# [Task details]
Your task is to print the listing exactly as it stands.

# [Data section]

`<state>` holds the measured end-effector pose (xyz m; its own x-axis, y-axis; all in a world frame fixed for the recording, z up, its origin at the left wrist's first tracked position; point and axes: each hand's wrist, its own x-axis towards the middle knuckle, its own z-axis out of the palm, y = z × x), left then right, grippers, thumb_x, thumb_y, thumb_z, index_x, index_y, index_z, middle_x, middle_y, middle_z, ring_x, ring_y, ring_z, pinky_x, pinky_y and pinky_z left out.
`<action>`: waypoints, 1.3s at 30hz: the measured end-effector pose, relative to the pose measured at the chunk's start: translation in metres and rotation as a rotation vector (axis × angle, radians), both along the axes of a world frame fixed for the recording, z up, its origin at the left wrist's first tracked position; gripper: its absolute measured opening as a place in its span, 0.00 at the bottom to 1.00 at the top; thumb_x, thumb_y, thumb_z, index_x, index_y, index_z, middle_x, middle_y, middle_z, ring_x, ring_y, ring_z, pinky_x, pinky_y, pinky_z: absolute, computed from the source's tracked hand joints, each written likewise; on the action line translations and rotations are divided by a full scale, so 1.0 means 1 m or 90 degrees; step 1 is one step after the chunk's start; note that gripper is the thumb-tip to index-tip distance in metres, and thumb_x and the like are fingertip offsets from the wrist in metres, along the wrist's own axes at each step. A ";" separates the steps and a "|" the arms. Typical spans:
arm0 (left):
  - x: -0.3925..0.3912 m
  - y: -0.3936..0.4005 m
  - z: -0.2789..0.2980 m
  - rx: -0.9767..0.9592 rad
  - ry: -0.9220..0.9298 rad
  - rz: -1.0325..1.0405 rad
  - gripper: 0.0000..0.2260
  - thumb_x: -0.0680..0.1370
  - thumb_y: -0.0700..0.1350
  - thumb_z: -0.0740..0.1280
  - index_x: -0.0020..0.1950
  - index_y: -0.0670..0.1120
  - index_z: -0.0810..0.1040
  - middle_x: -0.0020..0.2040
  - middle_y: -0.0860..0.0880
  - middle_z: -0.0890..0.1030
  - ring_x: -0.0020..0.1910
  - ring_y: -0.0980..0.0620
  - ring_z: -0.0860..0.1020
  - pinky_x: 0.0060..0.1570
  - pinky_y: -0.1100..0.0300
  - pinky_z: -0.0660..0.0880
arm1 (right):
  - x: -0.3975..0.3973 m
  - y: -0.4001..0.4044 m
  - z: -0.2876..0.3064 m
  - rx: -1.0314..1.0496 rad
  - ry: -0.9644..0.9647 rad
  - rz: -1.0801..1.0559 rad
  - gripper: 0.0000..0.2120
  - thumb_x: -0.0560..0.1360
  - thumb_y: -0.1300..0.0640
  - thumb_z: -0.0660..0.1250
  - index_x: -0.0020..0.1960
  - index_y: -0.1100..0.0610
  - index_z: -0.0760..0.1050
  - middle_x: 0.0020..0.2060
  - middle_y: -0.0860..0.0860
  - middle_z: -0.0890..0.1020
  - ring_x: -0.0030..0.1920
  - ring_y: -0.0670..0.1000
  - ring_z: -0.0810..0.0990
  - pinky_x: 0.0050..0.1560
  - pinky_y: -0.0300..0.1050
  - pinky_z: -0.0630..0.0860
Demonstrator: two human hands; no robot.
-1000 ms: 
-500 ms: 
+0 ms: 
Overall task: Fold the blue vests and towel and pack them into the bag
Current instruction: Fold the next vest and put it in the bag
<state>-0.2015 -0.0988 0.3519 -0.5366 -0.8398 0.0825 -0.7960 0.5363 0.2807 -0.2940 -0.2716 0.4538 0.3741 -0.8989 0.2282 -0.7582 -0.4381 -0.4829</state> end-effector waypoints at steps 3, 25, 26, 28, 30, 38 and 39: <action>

# [Solved problem]
`<state>` holds the measured end-effector pose (xyz m; its own x-axis, y-axis; all in a world frame fixed for the recording, z up, its origin at the left wrist's first tracked position; point and axes: each hand's wrist, its own x-axis towards the middle knuckle, its own z-axis out of the palm, y = z × x), left then right, grippers, thumb_x, thumb_y, thumb_z, index_x, index_y, index_z, middle_x, middle_y, middle_z, ring_x, ring_y, ring_z, pinky_x, pinky_y and pinky_z left out.
`<action>`: waypoints, 1.3s at 30hz: the measured end-effector pose, relative to the pose measured at the chunk's start: translation in metres and rotation as a rotation vector (axis × angle, radians), both along the axes of a world frame fixed for the recording, z up, its origin at the left wrist's first tracked position; gripper: its absolute measured opening as a place in its span, 0.00 at the bottom to 1.00 at the top; thumb_x, thumb_y, thumb_z, index_x, index_y, index_z, middle_x, middle_y, middle_z, ring_x, ring_y, ring_z, pinky_x, pinky_y, pinky_z: absolute, computed from the source's tracked hand joints, each written likewise; on the action line translations and rotations are divided by a full scale, so 1.0 means 1 m or 90 degrees; step 1 is one step after the chunk's start; note that gripper is the thumb-tip to index-tip distance in metres, and thumb_x and the like are fingertip offsets from the wrist in metres, along the wrist's own axes at each step. A ";" separates the steps and a "|" the arms. Typical spans:
arm0 (left):
  - x: -0.3925..0.3912 m
  - y: -0.3936..0.4005 m
  - z: -0.2789..0.2980 m
  - rx: -0.9767..0.9592 rad
  - ry: -0.9220..0.9298 rad
  - rz: -1.0325..1.0405 rad
  - gripper: 0.0000..0.2260
  - thumb_x: -0.0680..0.1370
  - thumb_y: -0.0700..0.1350
  - thumb_z: -0.0740..0.1280
  - index_x: -0.0020..0.1950
  - index_y: -0.0670..0.1120
  - index_z: -0.0810..0.1040
  - middle_x: -0.0020..0.2040
  - middle_y: -0.0860..0.0880
  - middle_z: -0.0890..0.1030
  - ring_x: -0.0020..0.1910
  - ring_y: -0.0980..0.0620
  - ring_z: -0.0860..0.1020
  - pinky_x: 0.0060..0.1570
  - pinky_y: -0.1100..0.0300
  - pinky_z: -0.0660..0.0880
arm1 (right):
  - x: -0.3975..0.3973 m
  - y: -0.4001..0.4044 m
  - z: -0.2876..0.3064 m
  - rx: -1.0314..1.0496 rad
  - ry: -0.9644..0.9647 rad
  - rz: -1.0801..1.0559 rad
  - gripper: 0.0000..0.2120
  - thumb_x: -0.0560..0.1360
  - thumb_y: -0.1300..0.0640
  - thumb_z: -0.0660..0.1250
  - index_x: -0.0020..0.1960
  - index_y: -0.1100..0.0610
  - index_z: -0.0760..0.1050
  - middle_x: 0.0020..0.2060
  - middle_y: -0.0860..0.0860
  - middle_z: -0.0890..0.1020
  - ring_x: -0.0030..0.1920
  - ring_y: -0.0670..0.1000
  - ring_z: -0.0810..0.0990
  - pinky_x: 0.0050..0.1560
  - pinky_y: -0.0300..0.1050
  - pinky_z: -0.0630..0.0860
Demonstrator: two human hands; no robot.
-1000 ms: 
-500 ms: 
+0 ms: 
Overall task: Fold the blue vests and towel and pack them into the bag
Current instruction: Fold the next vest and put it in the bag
<state>-0.2015 -0.0988 0.3519 -0.5366 -0.8398 0.0825 -0.7960 0.5363 0.2807 -0.2940 -0.2716 0.4538 0.3741 -0.8989 0.2282 -0.7582 -0.4381 -0.4829</state> end-effector waypoints at steps 3, 25, 26, 28, 30, 38 and 39: <action>

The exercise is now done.